> **What you have to do**
Filter the records down to the lines that hold the word "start", and copy each of those lines.

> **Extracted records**
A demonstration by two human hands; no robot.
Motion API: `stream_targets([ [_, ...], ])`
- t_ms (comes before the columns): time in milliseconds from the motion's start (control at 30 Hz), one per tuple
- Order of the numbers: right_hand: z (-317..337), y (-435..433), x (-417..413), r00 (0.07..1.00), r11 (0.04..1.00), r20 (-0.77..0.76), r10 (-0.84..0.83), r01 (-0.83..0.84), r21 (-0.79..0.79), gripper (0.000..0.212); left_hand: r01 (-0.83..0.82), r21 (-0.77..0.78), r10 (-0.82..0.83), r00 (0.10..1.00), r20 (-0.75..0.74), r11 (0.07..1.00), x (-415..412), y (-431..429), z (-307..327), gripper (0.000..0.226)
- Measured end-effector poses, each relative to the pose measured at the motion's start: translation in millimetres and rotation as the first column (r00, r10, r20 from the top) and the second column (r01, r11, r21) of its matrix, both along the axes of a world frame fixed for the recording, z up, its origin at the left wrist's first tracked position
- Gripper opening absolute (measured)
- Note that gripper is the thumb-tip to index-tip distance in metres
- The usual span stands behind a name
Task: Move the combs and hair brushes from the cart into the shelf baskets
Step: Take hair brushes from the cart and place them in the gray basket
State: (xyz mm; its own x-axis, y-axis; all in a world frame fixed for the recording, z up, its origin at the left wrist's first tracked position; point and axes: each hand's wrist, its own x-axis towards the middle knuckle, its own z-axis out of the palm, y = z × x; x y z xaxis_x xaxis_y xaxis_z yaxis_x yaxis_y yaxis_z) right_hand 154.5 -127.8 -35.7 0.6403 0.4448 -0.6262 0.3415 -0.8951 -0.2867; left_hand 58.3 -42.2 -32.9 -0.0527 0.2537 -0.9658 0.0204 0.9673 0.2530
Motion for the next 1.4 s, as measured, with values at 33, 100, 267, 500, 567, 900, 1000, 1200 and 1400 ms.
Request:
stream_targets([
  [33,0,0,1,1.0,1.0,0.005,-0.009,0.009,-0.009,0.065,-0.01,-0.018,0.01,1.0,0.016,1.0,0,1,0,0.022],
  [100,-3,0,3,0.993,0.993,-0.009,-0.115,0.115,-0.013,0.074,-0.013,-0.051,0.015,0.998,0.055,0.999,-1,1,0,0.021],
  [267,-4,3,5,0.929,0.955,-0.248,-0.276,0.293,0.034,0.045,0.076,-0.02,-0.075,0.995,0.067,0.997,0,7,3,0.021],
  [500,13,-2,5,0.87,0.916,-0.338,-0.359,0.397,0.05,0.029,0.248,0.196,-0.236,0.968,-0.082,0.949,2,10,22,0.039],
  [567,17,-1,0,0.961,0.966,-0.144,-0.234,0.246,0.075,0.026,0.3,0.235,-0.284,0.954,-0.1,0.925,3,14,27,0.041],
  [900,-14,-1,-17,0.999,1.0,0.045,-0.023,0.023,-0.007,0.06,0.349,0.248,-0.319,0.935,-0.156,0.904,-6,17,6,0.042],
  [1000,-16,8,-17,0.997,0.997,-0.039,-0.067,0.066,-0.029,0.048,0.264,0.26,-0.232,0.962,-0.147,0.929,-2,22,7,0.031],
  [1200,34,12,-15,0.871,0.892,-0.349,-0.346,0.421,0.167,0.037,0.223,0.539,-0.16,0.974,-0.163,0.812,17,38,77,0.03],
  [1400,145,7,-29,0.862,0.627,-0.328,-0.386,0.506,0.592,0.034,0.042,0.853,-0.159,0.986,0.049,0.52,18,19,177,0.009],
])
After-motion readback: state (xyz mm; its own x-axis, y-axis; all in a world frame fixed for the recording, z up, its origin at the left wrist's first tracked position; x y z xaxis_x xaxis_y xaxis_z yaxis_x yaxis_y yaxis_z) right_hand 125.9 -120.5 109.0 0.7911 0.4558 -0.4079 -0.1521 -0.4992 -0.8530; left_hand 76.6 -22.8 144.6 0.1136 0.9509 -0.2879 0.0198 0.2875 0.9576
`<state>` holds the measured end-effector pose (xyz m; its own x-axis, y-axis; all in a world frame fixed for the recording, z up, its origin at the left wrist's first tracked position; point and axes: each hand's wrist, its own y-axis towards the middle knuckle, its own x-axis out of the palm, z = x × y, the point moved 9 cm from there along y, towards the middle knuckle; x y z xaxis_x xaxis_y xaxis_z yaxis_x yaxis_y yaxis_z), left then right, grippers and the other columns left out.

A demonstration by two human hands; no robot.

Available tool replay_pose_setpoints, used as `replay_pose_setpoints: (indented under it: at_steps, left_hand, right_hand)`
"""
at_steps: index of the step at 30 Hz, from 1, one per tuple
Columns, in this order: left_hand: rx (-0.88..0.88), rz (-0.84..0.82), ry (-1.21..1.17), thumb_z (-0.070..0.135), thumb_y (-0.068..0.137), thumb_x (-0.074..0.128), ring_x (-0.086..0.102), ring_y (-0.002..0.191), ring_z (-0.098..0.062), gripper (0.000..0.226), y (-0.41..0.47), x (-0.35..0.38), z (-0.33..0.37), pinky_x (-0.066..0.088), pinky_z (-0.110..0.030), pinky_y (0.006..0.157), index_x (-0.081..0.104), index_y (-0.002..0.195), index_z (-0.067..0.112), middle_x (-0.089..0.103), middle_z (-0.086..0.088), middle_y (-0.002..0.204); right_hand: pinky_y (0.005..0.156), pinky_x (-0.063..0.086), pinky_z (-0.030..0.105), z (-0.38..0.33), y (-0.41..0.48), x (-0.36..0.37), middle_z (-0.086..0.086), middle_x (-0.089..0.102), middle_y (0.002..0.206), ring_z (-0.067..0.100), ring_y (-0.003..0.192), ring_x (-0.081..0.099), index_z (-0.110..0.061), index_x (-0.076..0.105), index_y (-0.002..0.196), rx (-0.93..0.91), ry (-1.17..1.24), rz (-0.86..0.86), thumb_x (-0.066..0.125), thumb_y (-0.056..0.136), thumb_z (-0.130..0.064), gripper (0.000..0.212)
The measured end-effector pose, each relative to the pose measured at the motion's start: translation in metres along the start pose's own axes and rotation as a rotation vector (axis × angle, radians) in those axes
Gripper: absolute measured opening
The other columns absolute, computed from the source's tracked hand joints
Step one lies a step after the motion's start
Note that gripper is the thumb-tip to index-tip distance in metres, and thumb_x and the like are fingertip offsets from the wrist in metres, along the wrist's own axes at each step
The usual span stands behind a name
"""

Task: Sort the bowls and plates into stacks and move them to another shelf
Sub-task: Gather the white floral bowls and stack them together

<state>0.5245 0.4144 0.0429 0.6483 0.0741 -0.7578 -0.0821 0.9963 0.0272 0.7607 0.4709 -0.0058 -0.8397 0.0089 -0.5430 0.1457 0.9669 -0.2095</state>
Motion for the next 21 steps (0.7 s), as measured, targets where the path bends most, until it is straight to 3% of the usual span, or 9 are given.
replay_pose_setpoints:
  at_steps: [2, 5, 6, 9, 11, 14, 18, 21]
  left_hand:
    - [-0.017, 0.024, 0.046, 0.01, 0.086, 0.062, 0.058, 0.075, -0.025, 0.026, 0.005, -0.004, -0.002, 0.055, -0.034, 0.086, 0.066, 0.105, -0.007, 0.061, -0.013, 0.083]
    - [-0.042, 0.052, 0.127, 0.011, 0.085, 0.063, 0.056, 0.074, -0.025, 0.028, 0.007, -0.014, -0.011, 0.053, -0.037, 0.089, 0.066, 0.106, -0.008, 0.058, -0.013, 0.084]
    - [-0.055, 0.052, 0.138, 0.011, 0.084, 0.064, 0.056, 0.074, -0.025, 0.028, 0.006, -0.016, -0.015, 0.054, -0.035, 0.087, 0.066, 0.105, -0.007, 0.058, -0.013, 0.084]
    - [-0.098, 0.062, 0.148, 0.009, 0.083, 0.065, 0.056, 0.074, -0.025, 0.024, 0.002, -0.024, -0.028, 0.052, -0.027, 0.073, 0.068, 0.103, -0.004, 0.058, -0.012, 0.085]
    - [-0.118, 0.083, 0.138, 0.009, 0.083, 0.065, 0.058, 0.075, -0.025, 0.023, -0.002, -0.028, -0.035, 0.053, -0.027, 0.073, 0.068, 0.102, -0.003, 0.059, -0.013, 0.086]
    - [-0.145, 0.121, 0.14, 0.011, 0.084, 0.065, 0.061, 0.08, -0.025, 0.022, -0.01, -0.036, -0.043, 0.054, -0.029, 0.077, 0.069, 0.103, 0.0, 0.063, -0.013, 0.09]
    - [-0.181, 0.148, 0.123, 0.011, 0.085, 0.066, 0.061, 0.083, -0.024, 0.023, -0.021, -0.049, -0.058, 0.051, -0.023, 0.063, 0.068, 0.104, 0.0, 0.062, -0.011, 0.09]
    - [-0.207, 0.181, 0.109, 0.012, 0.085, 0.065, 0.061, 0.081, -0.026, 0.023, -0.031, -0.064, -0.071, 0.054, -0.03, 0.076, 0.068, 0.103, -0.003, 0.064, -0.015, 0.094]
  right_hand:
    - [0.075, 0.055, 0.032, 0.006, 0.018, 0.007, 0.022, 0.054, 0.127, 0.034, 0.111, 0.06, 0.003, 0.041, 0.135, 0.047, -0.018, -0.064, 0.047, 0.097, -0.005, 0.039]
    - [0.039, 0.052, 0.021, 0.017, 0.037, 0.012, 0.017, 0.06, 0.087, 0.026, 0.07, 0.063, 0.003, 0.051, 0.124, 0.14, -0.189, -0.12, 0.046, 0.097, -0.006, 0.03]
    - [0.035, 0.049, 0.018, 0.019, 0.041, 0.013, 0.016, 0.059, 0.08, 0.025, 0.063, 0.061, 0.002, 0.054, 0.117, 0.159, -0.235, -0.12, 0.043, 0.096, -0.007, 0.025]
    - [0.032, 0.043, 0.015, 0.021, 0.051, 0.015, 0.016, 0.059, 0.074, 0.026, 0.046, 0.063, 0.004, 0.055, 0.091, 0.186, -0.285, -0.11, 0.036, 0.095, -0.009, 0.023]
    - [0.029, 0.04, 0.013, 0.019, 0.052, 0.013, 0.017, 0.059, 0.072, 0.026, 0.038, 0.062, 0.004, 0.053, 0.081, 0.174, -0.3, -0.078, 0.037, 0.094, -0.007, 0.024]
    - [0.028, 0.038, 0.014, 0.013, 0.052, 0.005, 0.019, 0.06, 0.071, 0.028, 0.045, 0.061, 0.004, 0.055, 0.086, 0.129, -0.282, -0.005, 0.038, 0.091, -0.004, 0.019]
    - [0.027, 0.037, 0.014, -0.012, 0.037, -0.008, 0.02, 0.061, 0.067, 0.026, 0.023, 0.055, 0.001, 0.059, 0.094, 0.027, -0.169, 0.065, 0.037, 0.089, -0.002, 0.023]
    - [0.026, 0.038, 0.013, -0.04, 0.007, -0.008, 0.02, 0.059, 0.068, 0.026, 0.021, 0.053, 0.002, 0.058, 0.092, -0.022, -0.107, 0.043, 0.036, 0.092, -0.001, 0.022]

> **Expected output**
- t_ms (comes before the columns): time in milliseconds from the motion's start (control at 30 Hz), one per tuple
- Measured end-effector poses, each relative to the pose measured at the motion's start: translation in millimetres and rotation as the first column (r00, r10, r20 from the top) and the second column (r01, r11, r21) of its matrix, both along the axes of a world frame fixed for the recording, z up, its origin at the left wrist's first tracked position
The measured end-effector pose, each relative to the pose measured at the motion's start: translation in metres along the start pose's own axes and rotation as a rotation vector (axis × angle, radians) in those axes
Step one lies a step after the motion's start

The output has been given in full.